Doc Rivers: Yeah, there will be. It’s too bad that we’re (having to do it under these circumstances), with the short amount of time. We’ll be very careful in what we do so that we don’t overthink this. I don’t want them out on the floor thinking right now. We have some time together. But I guarantee we will run more pick and rolls. And I guarantee you’ll see more pick and rolls with Ben and Joel in them. But I like a lot of the stuff they ran in the past, too. They had some pretty good movement stuff. We want to make sure that, because of this shortened preseason, camp, and quick first game, that we don’t try to do too much. We want to make them as comfortable as possible.

Crossing Broad: As a quick follow-up, do you think you can do with Tobias Harris a lot of the stuff you did with him in Los Angeles, but with this roster here?

Doc Rivers: Yeah. I think it’s almost easier in some stretches. Tobias and I have obviously talked a ton since me taking the job. The first thing we have to get him back to being is a quick decision player. I told him that I saw him dribbling way too much. Tobias is so darn skilled going downhill both left and right, and we need to get back to taking advantage of that.

First, it’s good to hear that they will run more pick and roll this year, especially with Harris, who enjoyed his best basketball under Rivers and shot 42% from three prior to his Philadelphia trade.

Playing for Rivers as a combo 4/3 type of guy, Tobias put up these pick and roll ball handler numbers in the 55 games he played for Los Angeles in 2018:

  • Points per possession: 0.99
  • frequency: 26.6%
  • percentile: 86.9
  • field goal percentage: 49.3 (better than Lillard and Harden)

That’s what you need to get back to with Harris. Pick and roll as a ball handler, identifying mismatches, and then making the quick and obvious decision.

Second, it’s good to hear that Doc likes some the Sixers movement “stuff” from the past, because that’s what Ben and Joel are most familiar with. The question is more or less about what concepts are worth keeping, and what concepts should be left on the shelf.

A few examples:

I’ve always liked Brett’s “12” play, which really is less of a pick and roll is more like a brush cut with secondary rifle action built in:

You saw that play about a million times over the last few years. The screener can slip, shoot, or play the corner as a second option. If the defense blows the initial screen, the ball handler, typically Simmons, gets a free run at the rim.

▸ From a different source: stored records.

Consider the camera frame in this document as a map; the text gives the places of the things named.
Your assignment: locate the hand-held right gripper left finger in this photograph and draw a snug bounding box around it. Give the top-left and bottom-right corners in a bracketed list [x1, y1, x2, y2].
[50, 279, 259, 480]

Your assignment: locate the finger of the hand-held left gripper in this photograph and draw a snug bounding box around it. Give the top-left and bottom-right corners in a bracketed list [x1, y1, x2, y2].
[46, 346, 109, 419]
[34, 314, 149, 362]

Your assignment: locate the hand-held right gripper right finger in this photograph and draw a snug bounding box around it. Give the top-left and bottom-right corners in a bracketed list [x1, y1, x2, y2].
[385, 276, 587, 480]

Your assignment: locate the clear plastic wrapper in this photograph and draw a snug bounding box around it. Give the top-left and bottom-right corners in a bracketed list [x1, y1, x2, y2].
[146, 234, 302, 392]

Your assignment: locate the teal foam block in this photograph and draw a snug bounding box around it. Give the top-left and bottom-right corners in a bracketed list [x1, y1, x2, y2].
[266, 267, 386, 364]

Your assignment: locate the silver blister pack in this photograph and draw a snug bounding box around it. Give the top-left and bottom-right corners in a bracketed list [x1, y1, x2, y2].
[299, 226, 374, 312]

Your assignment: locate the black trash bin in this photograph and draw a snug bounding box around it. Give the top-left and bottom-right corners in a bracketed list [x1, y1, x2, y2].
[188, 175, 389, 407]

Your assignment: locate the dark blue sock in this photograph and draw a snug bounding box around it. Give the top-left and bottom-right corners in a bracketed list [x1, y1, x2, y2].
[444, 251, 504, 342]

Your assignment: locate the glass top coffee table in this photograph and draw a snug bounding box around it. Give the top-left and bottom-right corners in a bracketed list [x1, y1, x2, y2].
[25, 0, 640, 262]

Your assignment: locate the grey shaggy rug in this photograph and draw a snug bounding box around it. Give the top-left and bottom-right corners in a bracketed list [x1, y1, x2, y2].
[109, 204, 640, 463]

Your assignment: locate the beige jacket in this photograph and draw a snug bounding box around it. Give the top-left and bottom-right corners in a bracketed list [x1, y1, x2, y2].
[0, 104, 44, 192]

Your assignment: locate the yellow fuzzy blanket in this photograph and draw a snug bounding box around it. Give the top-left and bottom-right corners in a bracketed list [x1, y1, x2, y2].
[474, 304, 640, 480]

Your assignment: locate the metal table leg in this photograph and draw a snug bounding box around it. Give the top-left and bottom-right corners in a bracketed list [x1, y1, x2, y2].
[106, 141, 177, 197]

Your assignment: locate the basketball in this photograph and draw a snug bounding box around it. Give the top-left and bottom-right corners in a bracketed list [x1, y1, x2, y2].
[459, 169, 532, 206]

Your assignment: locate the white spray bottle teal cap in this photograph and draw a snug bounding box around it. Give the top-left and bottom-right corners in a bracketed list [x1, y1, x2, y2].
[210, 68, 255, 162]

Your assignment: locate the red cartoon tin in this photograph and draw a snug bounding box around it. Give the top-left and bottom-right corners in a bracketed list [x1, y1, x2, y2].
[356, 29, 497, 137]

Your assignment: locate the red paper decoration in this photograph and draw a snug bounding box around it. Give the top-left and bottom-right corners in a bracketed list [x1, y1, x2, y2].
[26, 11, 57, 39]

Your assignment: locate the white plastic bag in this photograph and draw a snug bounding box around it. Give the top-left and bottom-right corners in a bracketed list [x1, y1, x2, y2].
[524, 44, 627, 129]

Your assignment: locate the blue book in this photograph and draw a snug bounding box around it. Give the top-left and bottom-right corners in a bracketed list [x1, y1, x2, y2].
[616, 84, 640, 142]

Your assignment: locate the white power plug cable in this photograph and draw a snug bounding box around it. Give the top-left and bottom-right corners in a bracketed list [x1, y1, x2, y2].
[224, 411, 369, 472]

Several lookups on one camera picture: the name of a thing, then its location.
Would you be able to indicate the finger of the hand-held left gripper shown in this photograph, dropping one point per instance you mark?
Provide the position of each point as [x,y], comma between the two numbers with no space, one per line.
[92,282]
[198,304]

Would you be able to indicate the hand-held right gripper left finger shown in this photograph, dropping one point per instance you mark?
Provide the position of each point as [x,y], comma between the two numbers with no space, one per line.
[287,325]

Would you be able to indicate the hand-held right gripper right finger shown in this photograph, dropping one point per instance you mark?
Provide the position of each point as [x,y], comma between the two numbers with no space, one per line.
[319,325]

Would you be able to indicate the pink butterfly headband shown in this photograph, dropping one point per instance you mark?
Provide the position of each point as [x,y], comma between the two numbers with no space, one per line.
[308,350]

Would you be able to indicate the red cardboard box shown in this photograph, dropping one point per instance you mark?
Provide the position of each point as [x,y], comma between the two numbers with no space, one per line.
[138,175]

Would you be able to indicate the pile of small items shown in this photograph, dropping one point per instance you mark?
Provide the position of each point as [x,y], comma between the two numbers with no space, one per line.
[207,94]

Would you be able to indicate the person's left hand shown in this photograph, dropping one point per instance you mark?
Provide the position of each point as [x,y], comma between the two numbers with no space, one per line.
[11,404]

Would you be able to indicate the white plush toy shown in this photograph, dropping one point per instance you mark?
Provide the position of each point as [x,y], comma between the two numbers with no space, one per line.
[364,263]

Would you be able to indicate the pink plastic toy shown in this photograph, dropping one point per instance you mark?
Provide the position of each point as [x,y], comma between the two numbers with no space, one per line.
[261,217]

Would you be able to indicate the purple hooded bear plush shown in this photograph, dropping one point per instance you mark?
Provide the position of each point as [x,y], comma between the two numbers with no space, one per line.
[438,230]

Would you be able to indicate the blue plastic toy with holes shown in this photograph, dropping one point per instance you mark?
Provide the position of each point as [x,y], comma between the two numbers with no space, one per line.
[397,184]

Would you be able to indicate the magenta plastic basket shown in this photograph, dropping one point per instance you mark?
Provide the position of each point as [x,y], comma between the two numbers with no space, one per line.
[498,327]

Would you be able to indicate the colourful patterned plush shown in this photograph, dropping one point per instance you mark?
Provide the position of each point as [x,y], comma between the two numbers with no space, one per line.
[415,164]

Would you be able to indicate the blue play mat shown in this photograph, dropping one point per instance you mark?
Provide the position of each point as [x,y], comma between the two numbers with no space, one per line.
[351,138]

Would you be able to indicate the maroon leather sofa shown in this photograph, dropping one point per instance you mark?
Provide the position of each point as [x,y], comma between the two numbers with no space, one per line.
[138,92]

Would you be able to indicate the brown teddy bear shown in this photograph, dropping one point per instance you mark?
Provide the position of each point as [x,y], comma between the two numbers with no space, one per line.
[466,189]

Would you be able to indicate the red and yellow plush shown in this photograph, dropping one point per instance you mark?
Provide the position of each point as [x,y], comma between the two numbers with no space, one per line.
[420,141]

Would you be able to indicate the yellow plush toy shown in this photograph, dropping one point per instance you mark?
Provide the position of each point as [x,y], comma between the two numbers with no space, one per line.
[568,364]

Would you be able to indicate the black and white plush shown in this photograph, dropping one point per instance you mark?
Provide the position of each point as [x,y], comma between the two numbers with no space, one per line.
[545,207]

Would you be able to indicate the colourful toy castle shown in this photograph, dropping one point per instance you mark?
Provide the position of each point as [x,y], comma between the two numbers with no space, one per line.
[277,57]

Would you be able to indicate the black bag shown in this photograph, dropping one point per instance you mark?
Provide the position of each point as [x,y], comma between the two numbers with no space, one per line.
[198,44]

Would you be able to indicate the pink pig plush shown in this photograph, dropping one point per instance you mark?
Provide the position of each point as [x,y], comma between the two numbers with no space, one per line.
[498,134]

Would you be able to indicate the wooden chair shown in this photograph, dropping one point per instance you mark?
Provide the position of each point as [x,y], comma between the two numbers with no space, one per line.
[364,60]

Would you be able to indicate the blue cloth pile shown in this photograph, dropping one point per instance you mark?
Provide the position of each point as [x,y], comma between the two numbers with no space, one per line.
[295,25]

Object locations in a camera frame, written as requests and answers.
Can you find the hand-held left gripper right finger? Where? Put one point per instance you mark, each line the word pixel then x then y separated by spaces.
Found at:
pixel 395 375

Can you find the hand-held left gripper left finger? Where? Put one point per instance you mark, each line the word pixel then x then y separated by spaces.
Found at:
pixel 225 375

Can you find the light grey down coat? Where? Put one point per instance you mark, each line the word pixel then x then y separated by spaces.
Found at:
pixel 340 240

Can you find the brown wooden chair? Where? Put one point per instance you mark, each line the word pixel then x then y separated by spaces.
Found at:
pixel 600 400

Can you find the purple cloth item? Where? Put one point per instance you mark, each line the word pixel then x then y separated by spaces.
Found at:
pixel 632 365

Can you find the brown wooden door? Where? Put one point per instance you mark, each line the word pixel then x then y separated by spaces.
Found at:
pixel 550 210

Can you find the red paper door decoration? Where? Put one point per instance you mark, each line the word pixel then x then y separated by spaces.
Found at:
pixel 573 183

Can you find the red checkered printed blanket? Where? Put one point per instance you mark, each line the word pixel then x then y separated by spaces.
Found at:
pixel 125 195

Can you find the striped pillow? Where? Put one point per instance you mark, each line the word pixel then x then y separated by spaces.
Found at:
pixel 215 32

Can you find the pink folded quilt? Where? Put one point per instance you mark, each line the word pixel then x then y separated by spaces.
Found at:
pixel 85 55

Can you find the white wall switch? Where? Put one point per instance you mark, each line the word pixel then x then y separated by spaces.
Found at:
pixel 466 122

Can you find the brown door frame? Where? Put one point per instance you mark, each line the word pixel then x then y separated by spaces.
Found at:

Brett also used double staggers in a variety of ways as well, and not always with JJ Redick flying around the corner like a madman.

In this play here, they set up a stagger, but push Josh Richardson through the “elevator doors” instead for a cut to the basket:

Wrap your shooting guard around a couple of big bodies and the defender gets lost in traffic.

Even going back to the T.J. McConnell days, you’d sometimes see these pistol looks where they’d get into the motion early and set these high screens as sort of a wrinkle on their base “A to B” motion offense:

There’s a lot film for Doc Rivers to dig through. Ben and Joel have played in Brett’s motion offense for the entirety of their NBA careers, and only recently did they play in a slightly different style, which was predicated on the fact that the Sixers roster just didn’t match Brett’s philosophies. They were slow, lumbering, and not built to play the base offense that was successful with guys like Redick, Dario Saric, and Robert Covington (aka shooters).

We’ll explore this throughout the season as Rivers grabs the reigns and tries to mold this team into a title contender.